Benchmark results do not behave as expected

popojames · October 12, 2021, 6:12pm

Hi all, This post is a continuing discussion from Use all cores in a big.LITTLE architecture:

I am working on Hiker 970 which contains 4 A73 big cores and 4 A53 small cores. I used “module.module.time_evaluator(“run”, dev, number=1, repeat=repeat)” to benchmark BERT models from huggingface and use config_threadpool to set the number of thread.

Use all cores in a big.LITTLE architecture

config_threadpool = remote.get_function('runtime.config_threadpool')
# affinity_mode: kBig = 1, kLittle = -1. kDefault = 0. pass 1 or -1 to control the cores
config_threadpool(affinity_mode, num_threads)

However, I found out two weird behaviors as the following figures show:

running with 4 small (42.57ms) outperforms running with 4 big cores (56.21ms).
running with 4 big and 4 small at the same time (37.12ms) outperforms running only with either 4 big or 4 small only (42.57ms).

Therefore, I referred to tvm benchmark wiki to see what other networks behave. I got a similar result in sqeueezet and mobilenet: Running with 4 small even outperform running with 4 big cores and running with 4 big and 4 small outperform running only with either 4 big or 4 small only.

The only exception is benchmarking “simple multilayer perception” whose behavior is more reasonable.

In simple multilayer perception, running with 4 big (14.42ms) outperforms running with 4 small cores (24.12ms). Running with 4 big and 4 small at the same time (14.82ms) barely outperforms running only with either 4 big or 4 small only (14.42ms) due to the communication cost of cores and cores.

Other info: I have run some simulations on TensorFlow lite benchmark and see the performance degrade when using all cores at the same time. (Fig2)

Does anyone have any thoughts on that? Thanks for your input in advance:)

popojames · October 14, 2021, 6:43pm

Kindly ask if there are any thoughts on this question. Running with small cores outperforms running with big cores makes no sense to me.

Thanks for community in advance.

AndrewZhaoLuo · October 15, 2021, 6:01am

Something like BERT or anything transformer is more likely to be memory rather than compute bound. My guess would be it has to do with CPU cache behavior or how your system memory works. I’m not sure though.
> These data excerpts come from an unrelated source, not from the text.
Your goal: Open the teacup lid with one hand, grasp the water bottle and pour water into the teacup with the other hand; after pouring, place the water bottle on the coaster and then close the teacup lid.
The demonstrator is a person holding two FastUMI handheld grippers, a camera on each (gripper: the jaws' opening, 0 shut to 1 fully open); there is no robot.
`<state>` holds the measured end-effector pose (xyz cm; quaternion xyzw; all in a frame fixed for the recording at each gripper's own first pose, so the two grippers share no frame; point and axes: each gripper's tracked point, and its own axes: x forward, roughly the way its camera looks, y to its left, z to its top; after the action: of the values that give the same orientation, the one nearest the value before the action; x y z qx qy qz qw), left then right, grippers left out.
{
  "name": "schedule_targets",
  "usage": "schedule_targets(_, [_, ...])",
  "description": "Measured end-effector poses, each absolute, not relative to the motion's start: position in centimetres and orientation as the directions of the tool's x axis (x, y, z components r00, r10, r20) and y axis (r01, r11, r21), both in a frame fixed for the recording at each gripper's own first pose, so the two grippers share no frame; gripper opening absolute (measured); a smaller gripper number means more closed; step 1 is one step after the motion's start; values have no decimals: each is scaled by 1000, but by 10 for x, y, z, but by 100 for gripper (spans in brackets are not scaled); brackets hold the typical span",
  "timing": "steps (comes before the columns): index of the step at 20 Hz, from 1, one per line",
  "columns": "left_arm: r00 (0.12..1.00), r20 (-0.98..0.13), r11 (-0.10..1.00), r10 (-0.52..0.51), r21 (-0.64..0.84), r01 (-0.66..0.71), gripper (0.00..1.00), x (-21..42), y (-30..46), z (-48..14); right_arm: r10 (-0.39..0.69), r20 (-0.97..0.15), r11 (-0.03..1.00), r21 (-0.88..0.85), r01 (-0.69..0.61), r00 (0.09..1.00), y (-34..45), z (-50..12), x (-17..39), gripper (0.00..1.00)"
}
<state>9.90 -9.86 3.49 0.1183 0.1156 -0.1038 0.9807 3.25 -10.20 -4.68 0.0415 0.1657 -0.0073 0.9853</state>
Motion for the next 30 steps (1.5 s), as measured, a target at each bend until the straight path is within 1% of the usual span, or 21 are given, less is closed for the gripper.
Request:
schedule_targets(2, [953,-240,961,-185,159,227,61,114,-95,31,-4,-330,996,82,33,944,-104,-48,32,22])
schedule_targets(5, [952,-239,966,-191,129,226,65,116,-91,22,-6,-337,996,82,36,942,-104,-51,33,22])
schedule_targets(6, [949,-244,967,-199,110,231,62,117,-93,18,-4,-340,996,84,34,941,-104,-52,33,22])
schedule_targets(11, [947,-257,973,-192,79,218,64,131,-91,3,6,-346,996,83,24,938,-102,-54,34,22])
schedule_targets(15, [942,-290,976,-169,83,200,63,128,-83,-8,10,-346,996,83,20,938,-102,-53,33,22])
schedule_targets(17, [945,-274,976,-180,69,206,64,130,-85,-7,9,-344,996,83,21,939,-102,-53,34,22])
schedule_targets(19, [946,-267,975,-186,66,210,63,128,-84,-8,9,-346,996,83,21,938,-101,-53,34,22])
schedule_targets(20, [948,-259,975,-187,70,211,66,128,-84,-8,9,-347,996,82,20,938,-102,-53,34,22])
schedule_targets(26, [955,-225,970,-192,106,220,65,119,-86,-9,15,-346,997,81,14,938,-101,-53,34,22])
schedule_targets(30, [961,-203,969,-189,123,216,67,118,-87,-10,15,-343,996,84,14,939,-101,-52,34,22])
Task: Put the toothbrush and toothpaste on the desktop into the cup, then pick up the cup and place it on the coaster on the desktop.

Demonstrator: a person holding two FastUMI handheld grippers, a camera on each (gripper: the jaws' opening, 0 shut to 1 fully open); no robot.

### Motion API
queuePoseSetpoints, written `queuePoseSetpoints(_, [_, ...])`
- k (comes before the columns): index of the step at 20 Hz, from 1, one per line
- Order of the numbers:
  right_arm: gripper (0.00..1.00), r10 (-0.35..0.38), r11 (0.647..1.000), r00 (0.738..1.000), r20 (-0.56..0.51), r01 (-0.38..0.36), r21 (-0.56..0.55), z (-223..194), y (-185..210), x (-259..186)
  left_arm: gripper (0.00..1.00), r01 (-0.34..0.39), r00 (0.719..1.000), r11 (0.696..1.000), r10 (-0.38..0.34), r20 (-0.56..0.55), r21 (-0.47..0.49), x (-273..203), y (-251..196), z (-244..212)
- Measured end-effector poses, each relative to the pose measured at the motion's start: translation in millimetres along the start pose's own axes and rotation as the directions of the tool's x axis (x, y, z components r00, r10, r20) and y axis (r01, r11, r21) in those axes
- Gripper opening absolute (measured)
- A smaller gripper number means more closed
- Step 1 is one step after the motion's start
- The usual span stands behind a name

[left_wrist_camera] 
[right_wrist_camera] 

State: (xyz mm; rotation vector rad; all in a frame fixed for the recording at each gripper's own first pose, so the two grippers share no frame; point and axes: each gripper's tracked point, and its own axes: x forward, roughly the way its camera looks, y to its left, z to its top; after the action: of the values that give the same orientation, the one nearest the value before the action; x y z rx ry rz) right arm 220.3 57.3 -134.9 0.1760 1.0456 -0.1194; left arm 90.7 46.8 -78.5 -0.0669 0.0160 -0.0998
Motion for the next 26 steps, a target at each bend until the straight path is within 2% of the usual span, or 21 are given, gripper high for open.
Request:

popojames · October 15, 2021, 1:07pm

@AndrewZhaoLuo Thanks for your replying.

Maybe I can try running with my desktop and see how it behaves. As we see, only the result of a simple “multilayer perception” is more reasonable, so I am expecting a relatively light CNN model such as mobilenet can still have a similar trend but it turns out not, it still makes me confused.

More thoughts are welcome Thanks, community.

popojames · October 22, 2021, 2:34pm

My desktop doesn’t have such Big and small cores, so I am not able to reproduce the result. I indeed saw when the number of cores increases, the performance will improve.

However, running on small clusters outperforming big clusters still makes no sense to me. Kindly ask if there are any thoughts on this question. Thanks.

popojames · October 26, 2021, 1:59pm

After re-building the entire TVM, and trying it again, I got the normal result now This time I use the new TVM builds and this is what I got

note: affinity_mode: kBig = 1, kLittle = -1. kDefault = 0. pass 1 or -1 to control the cores

H=512 L=12 BERT

affinity mode is: -1 , core number is: 2

Mean inference time (std dev): 530.63 ms (12.87 ms)

affinity mode is: -1 , core number is: 4

Mean inference time (std dev): 298.80 ms (2.79 ms)

affinity mode is: 1 , core number is: 2

Mean inference time (std dev): 227.32 ms (1.17 ms)

affinity mode is: 1 , core number is: 4

Mean inference time (std dev): 143.89 ms (4.97 ms)

affinity mode is: 0 , core number is: 5

Mean inference time (std dev): 165.22 ms (3.75 ms)

affinity mode is: 0 , core number is: 6

Mean inference time (std dev): 224.16 ms (3.47 ms)

affinity mode is: 0 , core number is: 8

Mean inference time (std dev): 181.72 ms (15.10 ms)

Mobilenet

affinity mode is: -1 , core number is: 2

Mean inference time (std dev): 294.93 ms (2.86 ms)

affinity mode is: -1 , core number is: 4

Mean inference time (std dev): 146.83 ms (1.45 ms)

affinity mode is: 1 , core number is: 2

Mean inference time (std dev): 97.59 ms (0.91 ms)

affinity mode is: 1 , core number is: 4

Mean inference time (std dev): 55.96 ms (1.05 ms)

affinity mode is: 0 , core number is: 5

Mean inference time (std dev): 112.20 ms (2.04 ms)

affinity mode is: 0 , core number is: 6

Mean inference time (std dev): 95.35 ms (1.53 ms)

affinity mode is: 0 , core number is: 8

Mean inference time (std dev): 76.14 ms (4.59 ms)